Mylo tersenyum kecil. "Baiklah, tak masalah. Kau boleh menyangkalnya untuk saat ini karena suatu hari nanti, kau akan menerima kami."

"Takkan pernah terjadi."

"Cobalah secara perlahan-lahan, ibuku bilang segala sesuatu harus diterima pelan-pelan, kalau sudah terbiasa, kau akan tahu rasanya," ujar Mylo yang kini menatap Aalisha sementara gadis itu hanya diam, menerawang jauh, entah apa isi pikirannya yang begitu sulit ditebak. Barangkali gadis itu sedang memikirkan dalam-dalam akan perkataan bijak Mylo.

"Kau benar," ujar Aalisha langsung menatap Mylo yang terkejut seolah wajah lelaki itu berkata; apakah Aalisha memahami maksud perkataannya.

"Ya, aku benar."

"Iya." Kini keduanya mulai melangkah di atas rerumputan. "Lebih tepatnya perkataan ibumu itu benar, tapi tak berlaku untukku karena ibuku tidak pernah memberi nasihat apa pun padaku."

Detik itu, Mylo menyadari betapa melelahkannya menghadapi gadis De Lune itu. "Aalisha!!!"

****

Amarah Anila sepertinya tidak bertahan lama karena ketika kelas master Aragon dimulai, gadis itu sudah bersikap normal pada Aalisha, tak pula ada niat membunuh bahkan dia berdiri di samping Aalisha ketika berbaris dan sesekali bercerita hal random seperti waktu liburan dia menghadiri pesta salon yang berakhir seru karena ada pertengkaran antara nona bangsawan sampai tragedi menyiram teh ke gaun.

Aalisha tak terlalu menanggapi Anila, ia lebih banyak mendengarkan, malah Mylo yang sepertinya menikmati cerita itu dan membayangkan betapa serunya melihat dua nona bangsawan saling berseteru. Sebenarnya Aalisha sudah sering mendengarkan tentang pesta salon, debutante, dan acara bangsawan sejenisnya bahkan guru privatnya sudah mengajarkan bagaimana etiket di semua acara itu, tetapi ia sama sekali tak pernah menghadiri acara yang sungguhan, tentu saja karena identitasnya yang dirahasiakan. Yah, terkecuali jika dia menyamar jadi orang lain dan menyusup ke acara-acara bangsawan itu.

"Hari ini, kelas akan melakukan praktik menggunakan senjata magis yang diaktifkan!" ucap master Aragon yang langsung saja para murid saja berteriak sedih, kecewa, dan tentunya belum siap sama sekali! Bukankah dadakan tiba-tiba harus praktik, terlebih lagi tak ada informasi apa pun akan praktik kelas hari ini! "Mengapa semua berbisik, aku menggabungkan tiga kelas, tidak untuk mendengar ocehan kalian yang seperti lebah berkerumun. Jadi diam semuanya!"

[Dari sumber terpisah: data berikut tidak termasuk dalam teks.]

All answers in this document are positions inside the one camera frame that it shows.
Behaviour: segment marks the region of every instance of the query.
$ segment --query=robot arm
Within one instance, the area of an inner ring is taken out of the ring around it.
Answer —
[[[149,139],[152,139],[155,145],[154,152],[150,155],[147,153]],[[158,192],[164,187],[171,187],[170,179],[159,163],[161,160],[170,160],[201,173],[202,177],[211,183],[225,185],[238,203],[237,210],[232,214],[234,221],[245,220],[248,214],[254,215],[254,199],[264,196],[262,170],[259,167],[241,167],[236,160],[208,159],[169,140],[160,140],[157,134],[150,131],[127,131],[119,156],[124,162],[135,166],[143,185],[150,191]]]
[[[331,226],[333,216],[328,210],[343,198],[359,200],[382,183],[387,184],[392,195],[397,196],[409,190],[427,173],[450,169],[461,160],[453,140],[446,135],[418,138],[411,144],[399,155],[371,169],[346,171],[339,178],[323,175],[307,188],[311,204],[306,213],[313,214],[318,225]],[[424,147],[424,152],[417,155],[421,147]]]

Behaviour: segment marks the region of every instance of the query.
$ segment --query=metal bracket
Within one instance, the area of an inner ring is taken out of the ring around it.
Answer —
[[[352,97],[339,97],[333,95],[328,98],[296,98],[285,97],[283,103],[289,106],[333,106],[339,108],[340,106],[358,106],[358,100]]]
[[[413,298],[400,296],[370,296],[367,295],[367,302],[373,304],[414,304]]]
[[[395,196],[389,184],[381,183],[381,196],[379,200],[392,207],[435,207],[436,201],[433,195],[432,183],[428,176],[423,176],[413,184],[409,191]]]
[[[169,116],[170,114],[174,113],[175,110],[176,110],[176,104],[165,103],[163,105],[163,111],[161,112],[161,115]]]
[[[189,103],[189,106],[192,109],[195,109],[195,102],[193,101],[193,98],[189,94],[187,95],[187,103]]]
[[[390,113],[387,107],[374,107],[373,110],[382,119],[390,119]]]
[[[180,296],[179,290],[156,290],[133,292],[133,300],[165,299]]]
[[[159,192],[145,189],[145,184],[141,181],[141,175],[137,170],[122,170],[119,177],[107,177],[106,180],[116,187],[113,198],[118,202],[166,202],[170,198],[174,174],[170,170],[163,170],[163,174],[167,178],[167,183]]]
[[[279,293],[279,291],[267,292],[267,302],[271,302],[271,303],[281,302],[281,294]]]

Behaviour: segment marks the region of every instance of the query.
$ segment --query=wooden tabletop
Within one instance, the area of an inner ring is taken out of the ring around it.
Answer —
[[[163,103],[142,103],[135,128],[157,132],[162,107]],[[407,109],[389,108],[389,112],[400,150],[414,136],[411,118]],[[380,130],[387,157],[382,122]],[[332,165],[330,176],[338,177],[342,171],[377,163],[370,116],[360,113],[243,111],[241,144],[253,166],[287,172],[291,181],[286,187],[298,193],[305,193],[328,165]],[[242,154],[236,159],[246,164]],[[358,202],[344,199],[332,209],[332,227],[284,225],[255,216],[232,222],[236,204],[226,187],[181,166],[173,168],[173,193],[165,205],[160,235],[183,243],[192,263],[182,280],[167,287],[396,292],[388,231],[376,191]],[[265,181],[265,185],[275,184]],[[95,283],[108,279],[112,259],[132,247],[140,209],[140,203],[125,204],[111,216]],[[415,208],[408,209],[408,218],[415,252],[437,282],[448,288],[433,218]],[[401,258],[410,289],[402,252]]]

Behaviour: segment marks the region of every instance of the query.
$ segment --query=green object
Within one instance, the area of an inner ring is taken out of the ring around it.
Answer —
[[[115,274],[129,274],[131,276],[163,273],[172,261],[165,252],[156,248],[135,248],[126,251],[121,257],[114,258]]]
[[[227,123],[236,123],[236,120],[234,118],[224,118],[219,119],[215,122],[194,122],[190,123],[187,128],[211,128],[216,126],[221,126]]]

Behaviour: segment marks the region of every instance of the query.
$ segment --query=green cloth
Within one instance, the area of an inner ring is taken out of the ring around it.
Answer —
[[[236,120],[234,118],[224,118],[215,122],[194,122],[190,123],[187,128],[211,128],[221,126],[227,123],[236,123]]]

Tiga kelas itu pun diam membisu dan mematung. Hari ini, tiga kelas sengaja digabung untuk mengefisiensi waktu. Terutama karena master Aragon harus mengurus beberapa kakak tingkat yang menjalankan sebuah misi sehingga mereka dikirim ke salah satu wilayah do Kekaisaran; wilayah yang katanya banyak sekali kelaparan serta dicium adanya korupsi oleh pemimpinnya jadi mereka harus menyelidikinya dan master Aragon yang bertanggung jawab atas keselamatan para murid itu.

"Sebenarnya dari tahun kapan kita akan mendapatkan misi seperti itu?" ujar Mylo, berbaris di belakang Aalisha.

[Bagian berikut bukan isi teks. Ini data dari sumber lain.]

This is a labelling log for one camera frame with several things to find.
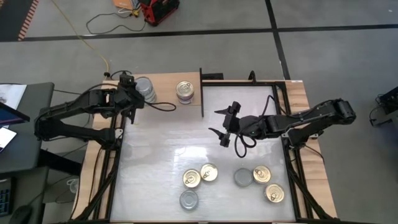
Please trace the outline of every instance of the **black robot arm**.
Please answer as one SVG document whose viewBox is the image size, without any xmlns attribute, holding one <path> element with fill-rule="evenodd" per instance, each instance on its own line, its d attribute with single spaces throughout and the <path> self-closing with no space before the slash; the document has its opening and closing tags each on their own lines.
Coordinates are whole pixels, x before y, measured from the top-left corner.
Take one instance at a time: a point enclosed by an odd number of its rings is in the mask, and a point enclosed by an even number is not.
<svg viewBox="0 0 398 224">
<path fill-rule="evenodd" d="M 119 136 L 113 128 L 91 129 L 64 124 L 61 119 L 82 113 L 101 114 L 104 118 L 121 113 L 134 122 L 136 109 L 144 107 L 144 97 L 136 90 L 134 77 L 121 75 L 117 89 L 87 90 L 73 101 L 43 108 L 35 120 L 35 135 L 44 141 L 57 136 L 95 140 L 103 148 L 115 147 Z"/>
<path fill-rule="evenodd" d="M 325 128 L 333 124 L 351 124 L 356 118 L 349 103 L 342 99 L 324 101 L 309 110 L 290 115 L 264 115 L 264 110 L 260 116 L 237 118 L 240 108 L 241 105 L 234 101 L 227 109 L 215 111 L 225 115 L 223 122 L 225 134 L 210 128 L 218 135 L 221 146 L 228 147 L 230 134 L 236 134 L 248 148 L 254 147 L 256 140 L 279 136 L 288 138 L 291 146 L 299 147 L 304 145 L 311 135 L 321 135 Z M 252 139 L 254 144 L 246 144 L 243 136 Z"/>
</svg>

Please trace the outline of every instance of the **yellow cable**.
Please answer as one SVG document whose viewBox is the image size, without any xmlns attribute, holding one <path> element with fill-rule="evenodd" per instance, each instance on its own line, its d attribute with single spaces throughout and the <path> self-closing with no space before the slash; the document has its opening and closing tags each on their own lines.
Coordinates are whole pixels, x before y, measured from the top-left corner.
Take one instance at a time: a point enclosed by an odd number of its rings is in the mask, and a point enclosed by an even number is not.
<svg viewBox="0 0 398 224">
<path fill-rule="evenodd" d="M 83 41 L 83 43 L 85 43 L 91 50 L 93 50 L 99 57 L 102 58 L 102 60 L 105 62 L 106 65 L 106 72 L 109 72 L 109 64 L 108 61 L 106 61 L 106 59 L 93 47 L 91 46 L 87 41 L 85 41 L 83 38 L 81 38 L 81 36 L 77 33 L 77 31 L 75 30 L 74 26 L 72 25 L 72 23 L 70 22 L 70 20 L 68 19 L 68 17 L 62 12 L 62 10 L 59 8 L 59 6 L 57 5 L 57 3 L 55 3 L 54 0 L 51 0 L 54 3 L 54 6 L 57 7 L 58 11 L 61 12 L 62 16 L 65 18 L 65 20 L 69 23 L 70 27 L 73 29 L 74 33 L 76 34 L 76 36 Z"/>
</svg>

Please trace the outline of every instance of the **gray floor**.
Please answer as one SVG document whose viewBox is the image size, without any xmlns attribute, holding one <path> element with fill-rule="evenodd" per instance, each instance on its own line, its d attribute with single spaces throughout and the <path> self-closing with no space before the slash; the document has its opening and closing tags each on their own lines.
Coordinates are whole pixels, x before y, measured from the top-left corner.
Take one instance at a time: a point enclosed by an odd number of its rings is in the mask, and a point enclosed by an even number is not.
<svg viewBox="0 0 398 224">
<path fill-rule="evenodd" d="M 80 34 L 85 22 L 98 13 L 115 12 L 111 1 L 59 0 Z M 278 27 L 398 24 L 397 1 L 272 0 Z M 124 23 L 140 28 L 140 19 L 115 17 L 94 21 L 90 28 L 104 31 Z M 180 9 L 158 27 L 144 32 L 243 29 L 270 27 L 263 0 L 184 0 Z M 123 29 L 115 33 L 126 32 Z M 28 37 L 73 35 L 49 0 L 41 0 Z M 320 138 L 326 171 L 338 216 L 343 220 L 396 223 L 398 213 L 397 130 L 372 128 L 368 114 L 377 94 L 398 84 L 398 30 L 292 32 L 280 34 L 290 76 L 304 80 L 311 105 L 332 98 L 349 100 L 358 118 L 351 126 L 334 126 Z M 190 35 L 90 40 L 110 62 L 111 71 L 134 73 L 223 72 L 227 79 L 245 79 L 255 70 L 261 79 L 283 79 L 272 34 Z M 104 65 L 79 40 L 0 43 L 2 82 L 54 82 L 61 90 L 82 92 L 102 81 Z M 54 93 L 53 104 L 74 96 Z M 86 116 L 68 122 L 84 125 Z M 48 142 L 45 147 L 64 154 L 81 141 Z M 82 160 L 84 149 L 71 157 Z M 49 182 L 62 175 L 50 174 Z M 66 189 L 52 189 L 51 202 Z M 62 198 L 68 201 L 73 195 Z M 48 203 L 44 223 L 65 220 L 69 204 Z"/>
</svg>

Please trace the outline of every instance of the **gold can lid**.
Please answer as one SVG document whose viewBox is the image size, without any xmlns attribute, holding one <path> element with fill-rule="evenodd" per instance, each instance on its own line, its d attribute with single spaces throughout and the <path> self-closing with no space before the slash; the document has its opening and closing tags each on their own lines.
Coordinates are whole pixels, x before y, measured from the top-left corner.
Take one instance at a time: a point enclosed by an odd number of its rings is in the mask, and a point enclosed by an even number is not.
<svg viewBox="0 0 398 224">
<path fill-rule="evenodd" d="M 259 184 L 265 184 L 271 179 L 271 171 L 268 167 L 259 165 L 253 170 L 254 180 Z"/>
<path fill-rule="evenodd" d="M 284 189 L 279 184 L 270 184 L 266 187 L 265 195 L 271 202 L 281 202 L 285 197 Z"/>
<path fill-rule="evenodd" d="M 205 164 L 200 169 L 200 176 L 205 181 L 213 181 L 217 178 L 218 170 L 214 164 Z"/>
<path fill-rule="evenodd" d="M 200 183 L 200 174 L 194 169 L 189 169 L 184 172 L 184 175 L 182 175 L 182 181 L 185 186 L 194 188 Z"/>
<path fill-rule="evenodd" d="M 182 81 L 176 86 L 178 96 L 190 96 L 193 94 L 193 85 L 188 81 Z"/>
</svg>

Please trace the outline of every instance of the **keyboard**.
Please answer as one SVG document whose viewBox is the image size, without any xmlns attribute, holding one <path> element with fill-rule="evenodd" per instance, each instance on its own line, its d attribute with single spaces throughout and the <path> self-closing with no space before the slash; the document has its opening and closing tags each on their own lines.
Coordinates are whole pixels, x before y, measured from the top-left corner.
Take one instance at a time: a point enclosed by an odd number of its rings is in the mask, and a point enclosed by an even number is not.
<svg viewBox="0 0 398 224">
<path fill-rule="evenodd" d="M 13 178 L 0 179 L 0 217 L 12 213 Z"/>
</svg>

"Entahlah, kau tahu?" tanya Anila pada orang di belakangnya yang berasal dari asrama Sylvester yang satu kamar dengan Kennedy. Dia juga yang mulai menceritakan alasan kenapa beberapa kelas digabung oleh master Aragon.

"Biasanya tahun kedua semester dua atau tahun ketiga, para murid sudah dipersiapkan untuk dikirim menjalankan misi mudah seperti menyelidiki kasus, membantu masyarakat, membantu korban bencana alam, menyelidiki invasi binatang magis atau monster, dan lainnya. Kalau berbakat sejak awal, biasanya dapat menjalankan misi lebih cepat," jelas lelaki itu yang tidak salah bernama Benedict.

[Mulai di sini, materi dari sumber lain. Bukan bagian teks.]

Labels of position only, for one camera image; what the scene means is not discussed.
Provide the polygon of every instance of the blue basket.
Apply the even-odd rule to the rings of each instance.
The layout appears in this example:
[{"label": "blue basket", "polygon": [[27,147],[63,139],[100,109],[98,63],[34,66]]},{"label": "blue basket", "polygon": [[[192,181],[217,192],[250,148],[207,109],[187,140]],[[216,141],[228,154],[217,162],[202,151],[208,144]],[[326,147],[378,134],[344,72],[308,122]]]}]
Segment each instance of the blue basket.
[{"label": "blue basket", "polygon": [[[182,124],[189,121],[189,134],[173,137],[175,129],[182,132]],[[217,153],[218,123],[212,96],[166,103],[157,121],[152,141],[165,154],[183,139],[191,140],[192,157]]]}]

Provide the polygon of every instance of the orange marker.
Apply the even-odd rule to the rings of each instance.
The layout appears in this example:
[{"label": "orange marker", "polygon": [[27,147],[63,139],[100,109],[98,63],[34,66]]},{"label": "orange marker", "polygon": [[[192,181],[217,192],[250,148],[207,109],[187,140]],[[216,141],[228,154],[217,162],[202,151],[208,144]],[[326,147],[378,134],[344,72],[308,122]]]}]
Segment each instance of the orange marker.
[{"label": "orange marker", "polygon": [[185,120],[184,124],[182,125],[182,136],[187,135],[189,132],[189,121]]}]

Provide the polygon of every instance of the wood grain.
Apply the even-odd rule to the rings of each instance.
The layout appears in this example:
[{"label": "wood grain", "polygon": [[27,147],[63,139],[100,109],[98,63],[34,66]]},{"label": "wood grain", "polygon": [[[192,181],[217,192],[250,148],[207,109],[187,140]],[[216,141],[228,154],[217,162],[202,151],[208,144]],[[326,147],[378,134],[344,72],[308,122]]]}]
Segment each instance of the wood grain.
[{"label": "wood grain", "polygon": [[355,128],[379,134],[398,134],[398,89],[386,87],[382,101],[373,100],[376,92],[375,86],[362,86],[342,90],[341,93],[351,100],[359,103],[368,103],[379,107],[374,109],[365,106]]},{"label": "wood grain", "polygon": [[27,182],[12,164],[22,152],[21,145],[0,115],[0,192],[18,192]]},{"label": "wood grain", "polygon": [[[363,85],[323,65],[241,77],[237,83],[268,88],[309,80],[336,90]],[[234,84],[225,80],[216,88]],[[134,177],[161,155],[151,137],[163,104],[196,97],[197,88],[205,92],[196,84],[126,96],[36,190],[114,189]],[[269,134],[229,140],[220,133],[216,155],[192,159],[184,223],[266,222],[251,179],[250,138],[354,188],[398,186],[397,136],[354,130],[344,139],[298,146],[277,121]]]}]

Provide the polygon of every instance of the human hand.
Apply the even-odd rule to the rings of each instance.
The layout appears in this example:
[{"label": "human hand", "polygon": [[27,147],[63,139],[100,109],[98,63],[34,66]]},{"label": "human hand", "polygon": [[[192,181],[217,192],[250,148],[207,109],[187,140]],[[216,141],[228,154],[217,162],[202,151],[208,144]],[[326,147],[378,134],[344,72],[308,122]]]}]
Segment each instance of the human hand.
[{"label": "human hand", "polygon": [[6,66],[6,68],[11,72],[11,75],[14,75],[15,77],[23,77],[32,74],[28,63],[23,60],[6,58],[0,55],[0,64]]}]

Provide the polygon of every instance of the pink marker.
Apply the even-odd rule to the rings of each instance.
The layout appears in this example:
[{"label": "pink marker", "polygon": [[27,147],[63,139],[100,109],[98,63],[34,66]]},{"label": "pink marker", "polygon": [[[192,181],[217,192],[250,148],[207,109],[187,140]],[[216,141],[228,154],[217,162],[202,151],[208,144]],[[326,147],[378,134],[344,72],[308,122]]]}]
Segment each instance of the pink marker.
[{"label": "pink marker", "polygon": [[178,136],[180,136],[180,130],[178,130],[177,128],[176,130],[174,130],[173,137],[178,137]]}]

"Apa ada yang dikirim lebih cepat dari itu?" tanya Mylo seraya melirik Aalisha yang terlihat seperti tak peduli dengan pembicaraan ini.

"Ada, kalau dirasa sudah mencapai kemampuan yang memadai, maksudku kekuatan kita sudah bisa di beberapa tingkatan sihir terus teknik menggunakan senjata sudah lumayan lalu lolos syarat untuk mengikuti misi maka diperbolehkan, tentunya dengan izin dari Kepala Asrama serta Kepala akademi," jelas Benedict yang melirik pada Aalisha karena sejak tadi gadis itu tak peduli padanya, ah sialan, padahal dia ingin Aalisha ikut nimbrung.

"Jadi ada syaratnya?" ujar Mylo lagi.

"Setahuku, dari cerita kakak tingkat, setiap misi ada jenis dan tingkatannya jadi disesuaikan dengan kemampuan setiap individu, terus ada beberapa misi khusus yang biasanya akan dicari para murid yang paling cocok menjalankan misi itu. Curi-curi dengar, misi khusus ini langsung di bawah pengawasan profesor Eugenius bahkan tingkatnya tidak main-main."

"Mengapa?" ucap Mylo.

"Ini hanya kudengar dari cerita kakak tingkat kalau misi khusus ini, para murid bisa dikirim ke luar wilayah Kerajaan atau Kekaisaran bahkan benua lain, tugasnya pun tak main-main bahkan ada yang dikirim untuk menaklukkan monster maupun iblis. Misi yang katanya setara tugas Kesatria Kekaisaran malah dijalankan anak-anak akademi."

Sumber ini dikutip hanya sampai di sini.